My wife was in the entertainment field when I met her. She worked in the 90% of show-business, not the “show” that represents the other 10%. She was a booking agent for big bands, jazz performers, and the occasional stand-up comedian.
Standup Comic. That’s what I wanted to be back then.
Somehow I’d gotten it into my head that I could be funny, so I wrote up a short act, just about 10 minutes worth of jokes and stories, which brought gales of laughter from my friends, especially when we sat around drinking expensive Scotch.
The first time I visited my future wife’s office, I expected to find her behind a cluttered desk, a stump of a cigar dangling from her lips, frizzy hair all over the place, and enmeshed in the sound of a half-dozen telephones ringing all at once. Isn’t that how it is in the movies? With posters on the wall and framed autographed black-and-white headshots of famous celebrities?
She had a desk. Her office was tiny. No posters. No photos. No cigar. But there was a telephone that rang — perhaps once. She did have frizzy hair that was out of place.
I did my act for her, but she didn’t respond as my friends did. She didn’t even smile. She stared. I tried out new material on her. I left and came back days later with even more jokes and funny stories. She advised me to seek out open-mike sessions at local comedy clubs so I’d get a feel for an audience and what passed as funny.

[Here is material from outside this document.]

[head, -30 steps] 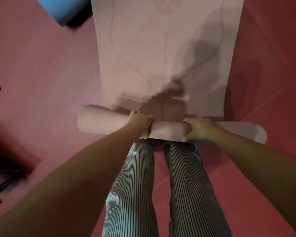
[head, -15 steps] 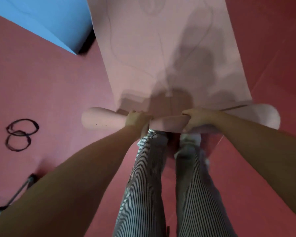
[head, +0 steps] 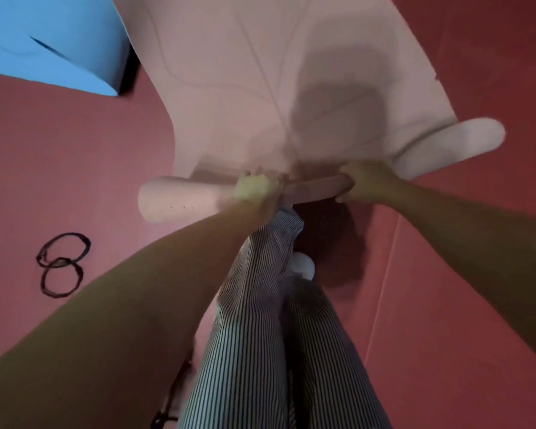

I asked her to put me in. I was ready. I could be someone’s opening act. Didn’t she discover that guy who played jazz saxophone standing on a bridge over the Chicago River? She invited him to her office, listened to him play and got him “gigs.” That’s what I wanted. I wanted gigs.
And then she called me.
I often visited her at her office, often just dropped in late on Thursday afternoons because that was the day I saw my psychiatrist, whose office was in the same building as my future wife’s.
Her phone call was eye-opening. And devastating. She told me not to come to her office anymore, that she was tired of being bothered, that I wasn’t as funny as I thought, and if I wanted to be a comic I should take her professional advice and go to an open-mike and find out how good or how awful I was.
Devastating.
Since she didn’t want me coming to her office, would she want to go to a movie Saturday night? I had to ask. I didn’t want to stop seeing her.